Tommy
Personne n’a oublié la malformation dorsale de Vanessa Redgrave dans Les Diables (1971) de Ken Russell, nonne lubrique qui, dans la France obscurantiste du XVIIe siècle, accusa l’abbé Urbain Grandier (Oliver Reed) de sorcellerie à défaut de le posséder physiquement. Ou encore cette lutte ambiguë qui, dans Love (1969), oppose le même Oliver Reed et Alan Bates, deux hommes massifs, nus comme des vers, et premier acte provocateur de Ken Russell, futur réalisateur de Mahler, Tommy, Savage Messiah, Au‑delà du réel et autre Jours et nuits de China Blue.
Ken Russell fut une rock star du cinéma. En 1975, tout le monde se serait damné pour apparaître dans l’un des films. À commencer par Tommy, opéra‑rock qu’il réalise à partir de l’album éponyme des Who sorti en 1969. Souvenez‑vous du casting : Roger Daltray, Tina Turner, Eric Clapton, Jack Nicholson, Elton John (pour lequel il signera plus tard le clip de Nikita), ou encore Pete Townsend (pour partie à l'origine du son déformé du heavy metal, voir l'excellente série documentaire Story of Metal).
Suite à un trauma psychologique violent (il assiste au meurtre de son père revenu de la guerre), Tommy est devenu sourd, aveugle et muet. Les siens ont beau tout mettre en œuvre pour le guérir, rien n’y fait. Jusqu’au jour où sa mère le projette à travers un miroir…
Est‑ce un hasard si, au début des années 1980, le clip vidéo et l’esthétique bariolée de la nouvelle chaîne MTV ont tant pillé l’œuvre de Russell ? Venu au cinéma par la photo (puis la télévision), à l’instar de Kubrick dont il partageait le tropisme satirique et grotesque, Ken Russell fit une apparition séismique sur la scène cinématographique britannique à la fin des années 1960, creusant à coups d’images scandaleuses et colorées une tranchée nouvelle entre le réalisme social de l’école anglaise (Reisz, Anderson, Richardson), les films kitsch de la Hammer et les rêveries poétiques du duo Powell/Pressburger.

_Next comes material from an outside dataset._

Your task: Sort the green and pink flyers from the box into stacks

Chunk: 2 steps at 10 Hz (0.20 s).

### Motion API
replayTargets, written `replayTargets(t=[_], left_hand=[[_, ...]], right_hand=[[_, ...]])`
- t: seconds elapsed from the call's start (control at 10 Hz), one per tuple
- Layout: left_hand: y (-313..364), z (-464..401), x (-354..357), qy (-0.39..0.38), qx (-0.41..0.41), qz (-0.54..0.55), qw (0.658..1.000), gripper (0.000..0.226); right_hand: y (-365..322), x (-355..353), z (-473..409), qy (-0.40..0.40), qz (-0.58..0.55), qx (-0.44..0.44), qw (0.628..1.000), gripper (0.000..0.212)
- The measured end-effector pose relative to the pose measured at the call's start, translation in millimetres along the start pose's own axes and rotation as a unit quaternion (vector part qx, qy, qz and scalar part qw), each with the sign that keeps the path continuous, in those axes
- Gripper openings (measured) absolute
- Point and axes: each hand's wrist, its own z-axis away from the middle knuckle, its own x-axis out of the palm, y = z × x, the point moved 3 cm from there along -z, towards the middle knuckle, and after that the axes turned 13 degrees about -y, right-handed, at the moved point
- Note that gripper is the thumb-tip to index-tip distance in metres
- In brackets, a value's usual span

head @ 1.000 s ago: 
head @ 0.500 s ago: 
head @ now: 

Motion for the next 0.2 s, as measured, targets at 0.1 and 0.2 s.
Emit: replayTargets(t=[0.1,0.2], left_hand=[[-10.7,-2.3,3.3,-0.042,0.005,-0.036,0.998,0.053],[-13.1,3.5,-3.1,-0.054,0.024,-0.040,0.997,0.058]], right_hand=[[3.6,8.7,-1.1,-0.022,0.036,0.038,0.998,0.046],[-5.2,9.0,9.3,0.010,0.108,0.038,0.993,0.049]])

Les années 1970, décennie de toutes les audaces formelles et libertaires, allèrent comme un gant à ce pasticheur fou au style baroque, maniant le mauvais goût carnavalesque avec la même dextérité que les biopics bigger than life d’artistes mégalos et déjantés (les Who, Litz, Lord Byron) qui le rendront célèbre. Ken Russell, c’est Orson Welles et John Waters, l’intellectuel Eisenstein qui, dans son coin, dessinait des petits croquis cochons.
Tommy reste sans doute l’un de ses films les plus célèbres, un cinéma fou comme on n’en fait plus, à revoir sans modération.